Improvement of Graft Survival by Surface Modification With Poly(ethylene glycol)-Lipid and Urokinase in Intraportal Islet Transplantation

Abstract

Transplantation of pancreatic islets of Langerhans (islets) has been successfully used to treat insulin-dependent diabetes mellitus. However, it remains an experimental procedure, and some technical aspects should be improved.

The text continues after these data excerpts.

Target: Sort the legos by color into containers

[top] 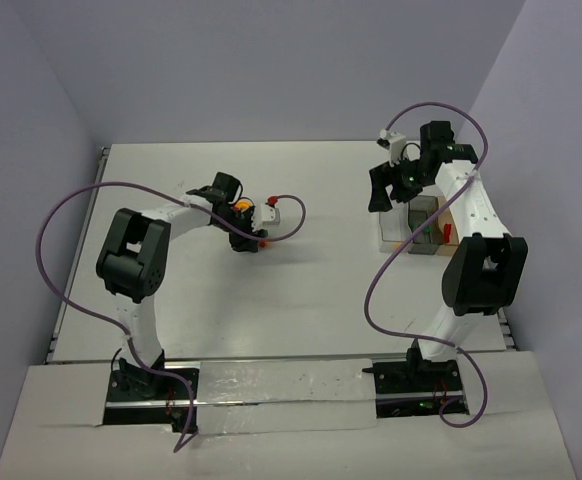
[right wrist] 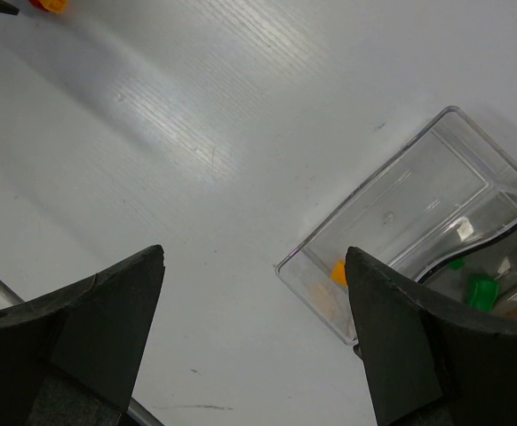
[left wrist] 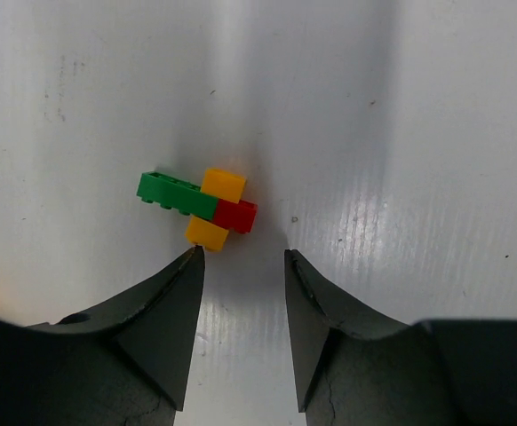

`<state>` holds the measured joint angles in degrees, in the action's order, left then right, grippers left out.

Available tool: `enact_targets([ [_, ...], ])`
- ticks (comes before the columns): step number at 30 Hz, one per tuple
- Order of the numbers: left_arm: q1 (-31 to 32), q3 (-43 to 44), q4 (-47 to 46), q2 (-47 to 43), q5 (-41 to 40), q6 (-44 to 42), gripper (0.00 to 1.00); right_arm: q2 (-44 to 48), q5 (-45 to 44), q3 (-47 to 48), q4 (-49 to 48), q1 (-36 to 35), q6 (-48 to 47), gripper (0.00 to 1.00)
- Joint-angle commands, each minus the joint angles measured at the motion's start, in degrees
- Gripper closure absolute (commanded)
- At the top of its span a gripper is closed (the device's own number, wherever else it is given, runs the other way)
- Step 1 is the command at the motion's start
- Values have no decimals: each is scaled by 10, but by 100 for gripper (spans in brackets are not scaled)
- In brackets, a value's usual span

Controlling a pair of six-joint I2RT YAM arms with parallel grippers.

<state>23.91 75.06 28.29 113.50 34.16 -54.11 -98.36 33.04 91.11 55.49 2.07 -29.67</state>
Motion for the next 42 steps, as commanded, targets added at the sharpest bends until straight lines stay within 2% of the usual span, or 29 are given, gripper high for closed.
enact_targets([
  [1, 7, 32, 1, 11, -7, 7, 50, 28, 9, -9, 5, -5, -3, 11],
  [7, 11, 37, -9, 18, -24, 19, 49, 29, 13, -12, 5, -5, -4, 11],
  [13, 12, 13, -34, 5, -38, -11, 44, 28, 14, -16, 5, -5, -5, 11],
  [28, 22, 34, 8, 16, -30, -65, 42, 26, 15, -20, 7, -5, -8, 11],
  [42, 35, 45, 26, 22, -23, -84, 47, 27, 14, -30, 7, -5, -12, 12],
])
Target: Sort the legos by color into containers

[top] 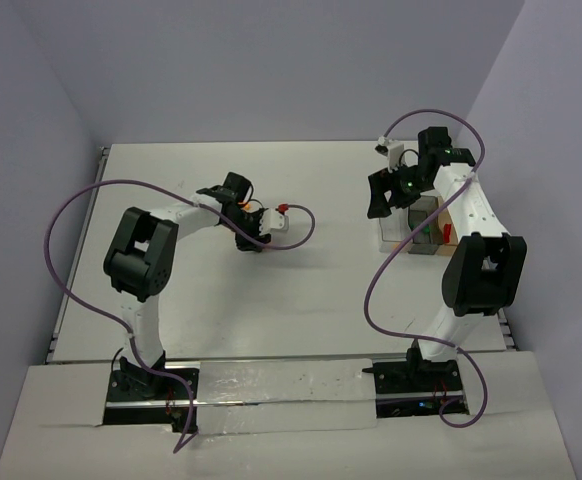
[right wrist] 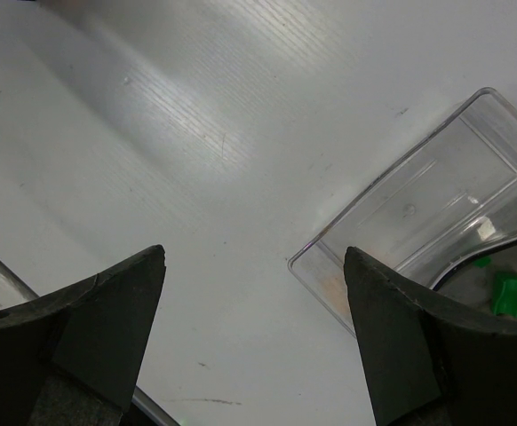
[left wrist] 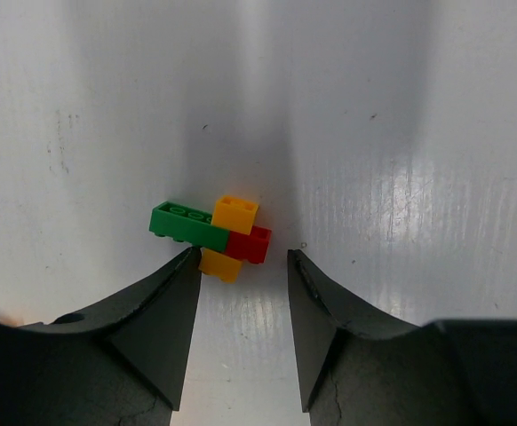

Among these issues, early graft loss induced by instant blood-mediated inflammatory reactions (IBMIR) is an urgent obstacle to overcome. Coating of islet surface with bioactive molecules has been studied as a method to inhibit IBMIR. Poly(ethylene glycol) (PEG)-lipid or PEG-urokinase was immobilized onto islets through hydrophobic interaction and DNA hybridization. Efficacy of surface modification for the inhibition of IBMIR was evaluated using a syngenic mouse transplantation model. Outcomes evaluated were blood insulin levels immediately after transplantation, blood glucose levels, and histochemical analyses of transplanted islets within the liver. Insulin level sharply increased after transplantation in recipient mice with naive islets but remained low in recipients with surface-modified islets. A total of 250 naive islets or 125 modified islets were needed to normalize blood glucose levels of the diabetic mouse model. These results indicate that surface modification of islets effectively protects against IBMIR. Surface modification of islets with PEG-lipid or PEG-urokinase is a potential useful technology in the clinical application of islet transplantation.